== Segment start ==

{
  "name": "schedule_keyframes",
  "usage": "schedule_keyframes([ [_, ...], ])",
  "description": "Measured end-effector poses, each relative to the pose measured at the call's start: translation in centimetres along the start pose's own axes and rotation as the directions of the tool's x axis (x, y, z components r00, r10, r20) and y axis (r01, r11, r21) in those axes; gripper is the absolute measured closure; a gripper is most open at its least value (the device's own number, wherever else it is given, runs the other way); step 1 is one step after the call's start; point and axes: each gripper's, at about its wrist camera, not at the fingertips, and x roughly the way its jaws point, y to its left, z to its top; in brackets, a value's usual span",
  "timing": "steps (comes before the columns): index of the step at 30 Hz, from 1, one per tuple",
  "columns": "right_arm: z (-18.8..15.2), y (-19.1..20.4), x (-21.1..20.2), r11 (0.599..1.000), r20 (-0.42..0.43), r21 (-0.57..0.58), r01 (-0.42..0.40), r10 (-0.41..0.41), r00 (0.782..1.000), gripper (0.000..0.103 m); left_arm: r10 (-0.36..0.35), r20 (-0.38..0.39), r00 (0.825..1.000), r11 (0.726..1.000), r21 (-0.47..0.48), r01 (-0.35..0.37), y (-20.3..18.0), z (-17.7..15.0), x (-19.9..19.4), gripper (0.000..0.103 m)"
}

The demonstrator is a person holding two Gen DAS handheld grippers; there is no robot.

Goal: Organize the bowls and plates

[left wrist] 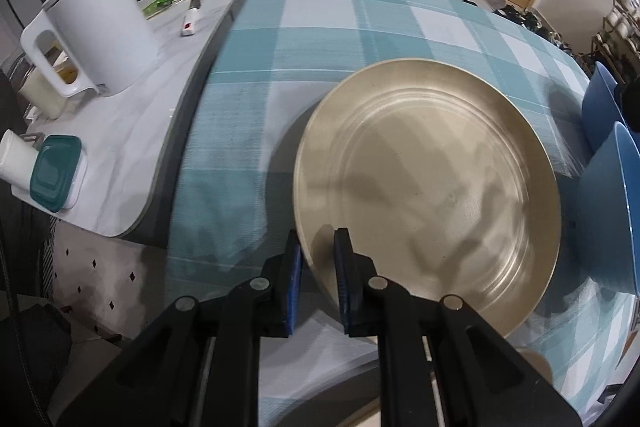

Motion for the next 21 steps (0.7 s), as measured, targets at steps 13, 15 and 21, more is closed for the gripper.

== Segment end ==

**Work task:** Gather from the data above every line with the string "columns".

**Answer section:**
  "timing": "steps (comes before the columns): index of the step at 30 Hz, from 1, one per tuple",
  "columns": "right_arm: z (-18.8..15.2), y (-19.1..20.4), x (-21.1..20.2), r11 (0.599..1.000), r20 (-0.42..0.43), r21 (-0.57..0.58), r01 (-0.42..0.40), r10 (-0.41..0.41), r00 (0.782..1.000), gripper (0.000..0.103 m); left_arm: r10 (-0.36..0.35), r20 (-0.38..0.39), r00 (0.825..1.000), r11 (0.726..1.000), r21 (-0.47..0.48), r01 (-0.35..0.37), y (-20.3..18.0), z (-17.7..15.0), x (-19.9..19.4), gripper (0.000..0.103 m)"

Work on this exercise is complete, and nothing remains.